Program Model A' Pacing Guide
Applications-Driven Model for High School Mathematics
(For students intending to take calculus, see
Model A)
Every citizen is deluged with numbers: claims and counter-claims, polls and statistics,
measures of risk, and promises of certainty. Each student must attain a level of
quantitative sophistication sufficient to decide what to believe and what to challenge.
The model presented here uses applications, including probability and data, to motivate
student learning of algebra and geometry. An approach that combines applications,
computation, and theory will engage students throughout their studies and will help
prepare them for employment or further education.
This model requires that students have frequent experience with rich problems in
order to understand the mathematical topics fully. Students must be challenged throughout
the sequence with tasks that require creative problem solving and reasoning skills.
They must also learn to communicate mathematical ideas using formal mathematical
language.
Model A' is an adaptation of Model A that allows additional time for students who
are preparing for postsecondary education in programs that do not include calculus.
This adaptation prepares students for OGT requirements by the end of the second
year course and meets the Ohio Board of Regents expectations for students to be
prepared for a non-remedial college mathematics course by the end of the third year
course.
First Year Course
Model A' is an adaptation of Model A that allows additional time for students who are preparing
for postsecondary education in programs that do not include calculus. This adaptation prepares
students for OGT requirements by the end of the second year course and meets the Ohio Board of
Regents expectations for students to be prepared for a non-remedial college mathematics course
by the end of the third year course.
First Year Course Rationale
Every citizen is deluged with numbers: claims and counter-claims, polls and statistics,
measures of risk, and promises of certainty. Each student must attain a level of
quantitative sophistication sufficient to decide what to believe and what to challenge.

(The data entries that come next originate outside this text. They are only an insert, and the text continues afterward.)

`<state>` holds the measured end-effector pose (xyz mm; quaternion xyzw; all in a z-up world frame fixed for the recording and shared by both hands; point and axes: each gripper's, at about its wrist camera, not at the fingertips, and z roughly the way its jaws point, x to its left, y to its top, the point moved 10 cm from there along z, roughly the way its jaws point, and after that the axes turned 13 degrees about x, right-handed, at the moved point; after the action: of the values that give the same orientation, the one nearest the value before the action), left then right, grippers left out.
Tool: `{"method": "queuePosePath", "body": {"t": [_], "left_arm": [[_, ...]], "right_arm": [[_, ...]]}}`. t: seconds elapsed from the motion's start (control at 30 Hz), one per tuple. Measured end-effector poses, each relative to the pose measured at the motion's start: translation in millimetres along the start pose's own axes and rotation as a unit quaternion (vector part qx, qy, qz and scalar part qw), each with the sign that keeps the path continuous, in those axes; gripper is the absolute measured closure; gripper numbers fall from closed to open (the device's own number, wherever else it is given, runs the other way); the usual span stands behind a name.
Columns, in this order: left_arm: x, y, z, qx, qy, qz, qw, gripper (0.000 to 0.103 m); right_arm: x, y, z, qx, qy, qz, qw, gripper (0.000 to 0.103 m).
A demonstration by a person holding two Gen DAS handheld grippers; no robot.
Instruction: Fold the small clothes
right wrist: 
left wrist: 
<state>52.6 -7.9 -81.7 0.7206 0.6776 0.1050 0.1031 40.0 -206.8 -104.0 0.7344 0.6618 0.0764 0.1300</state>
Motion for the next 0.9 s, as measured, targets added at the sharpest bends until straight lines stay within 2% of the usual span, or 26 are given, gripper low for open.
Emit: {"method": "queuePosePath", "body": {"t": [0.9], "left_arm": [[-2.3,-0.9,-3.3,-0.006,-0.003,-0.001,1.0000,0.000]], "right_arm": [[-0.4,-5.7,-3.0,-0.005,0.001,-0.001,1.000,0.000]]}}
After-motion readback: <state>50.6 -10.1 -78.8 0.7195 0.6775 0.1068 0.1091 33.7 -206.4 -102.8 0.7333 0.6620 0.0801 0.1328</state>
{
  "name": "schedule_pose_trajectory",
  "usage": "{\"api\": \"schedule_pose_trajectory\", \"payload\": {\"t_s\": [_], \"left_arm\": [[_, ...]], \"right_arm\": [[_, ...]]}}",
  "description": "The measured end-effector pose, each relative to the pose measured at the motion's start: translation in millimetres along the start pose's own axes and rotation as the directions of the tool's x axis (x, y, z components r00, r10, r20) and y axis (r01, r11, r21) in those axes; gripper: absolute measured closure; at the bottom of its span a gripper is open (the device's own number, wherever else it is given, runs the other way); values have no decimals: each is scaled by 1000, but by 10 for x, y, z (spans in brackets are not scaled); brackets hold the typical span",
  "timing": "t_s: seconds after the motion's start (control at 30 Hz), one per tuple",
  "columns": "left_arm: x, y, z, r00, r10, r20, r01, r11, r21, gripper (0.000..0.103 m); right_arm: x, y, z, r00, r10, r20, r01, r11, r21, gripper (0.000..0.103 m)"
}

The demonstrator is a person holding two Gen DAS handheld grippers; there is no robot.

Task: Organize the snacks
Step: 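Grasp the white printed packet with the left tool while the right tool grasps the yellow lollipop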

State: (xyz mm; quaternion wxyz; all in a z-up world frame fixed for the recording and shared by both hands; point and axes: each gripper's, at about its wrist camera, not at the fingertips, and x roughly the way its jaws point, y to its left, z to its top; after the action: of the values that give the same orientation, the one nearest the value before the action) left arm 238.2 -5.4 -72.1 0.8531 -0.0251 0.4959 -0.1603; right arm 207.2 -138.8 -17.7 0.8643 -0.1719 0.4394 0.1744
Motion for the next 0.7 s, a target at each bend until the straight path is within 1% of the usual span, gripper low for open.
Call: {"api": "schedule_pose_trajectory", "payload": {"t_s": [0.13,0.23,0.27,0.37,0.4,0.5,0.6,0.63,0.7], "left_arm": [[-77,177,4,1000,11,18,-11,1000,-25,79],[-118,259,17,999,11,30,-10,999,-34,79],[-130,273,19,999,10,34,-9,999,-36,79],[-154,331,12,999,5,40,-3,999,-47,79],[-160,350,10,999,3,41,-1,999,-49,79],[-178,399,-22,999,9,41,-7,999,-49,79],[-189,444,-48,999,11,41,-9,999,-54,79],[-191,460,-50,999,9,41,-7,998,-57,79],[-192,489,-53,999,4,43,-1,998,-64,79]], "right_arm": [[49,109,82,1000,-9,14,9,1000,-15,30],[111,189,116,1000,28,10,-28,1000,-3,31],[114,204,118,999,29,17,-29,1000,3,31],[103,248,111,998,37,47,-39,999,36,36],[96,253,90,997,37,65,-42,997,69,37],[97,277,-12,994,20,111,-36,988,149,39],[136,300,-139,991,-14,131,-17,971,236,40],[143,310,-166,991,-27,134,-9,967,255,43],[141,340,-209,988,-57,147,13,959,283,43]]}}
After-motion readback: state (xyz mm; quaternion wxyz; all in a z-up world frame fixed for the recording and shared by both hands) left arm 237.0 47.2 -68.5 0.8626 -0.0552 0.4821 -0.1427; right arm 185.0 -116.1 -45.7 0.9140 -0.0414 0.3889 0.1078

The model presented here uses applications, including probability and data, to motivate
student learning of algebra and geometry. An approach that combines applications,
computation, and theory will engage students throughout their studies and will help
prepare them for employment or further education.
This model requires that students have frequent experience with rich problems in
order to understand the mathematical topics fully. Students must be challenged throughout
the sequence with tasks that require creative problem solving and reasoning skills.
They must also learn to communicate mathematical ideas using formal mathematical
language.
First Year Course Description
This course is designed to be a first-year algebra course with applications-driven
development of the content. The early emphasis is on linear expressions and relationships.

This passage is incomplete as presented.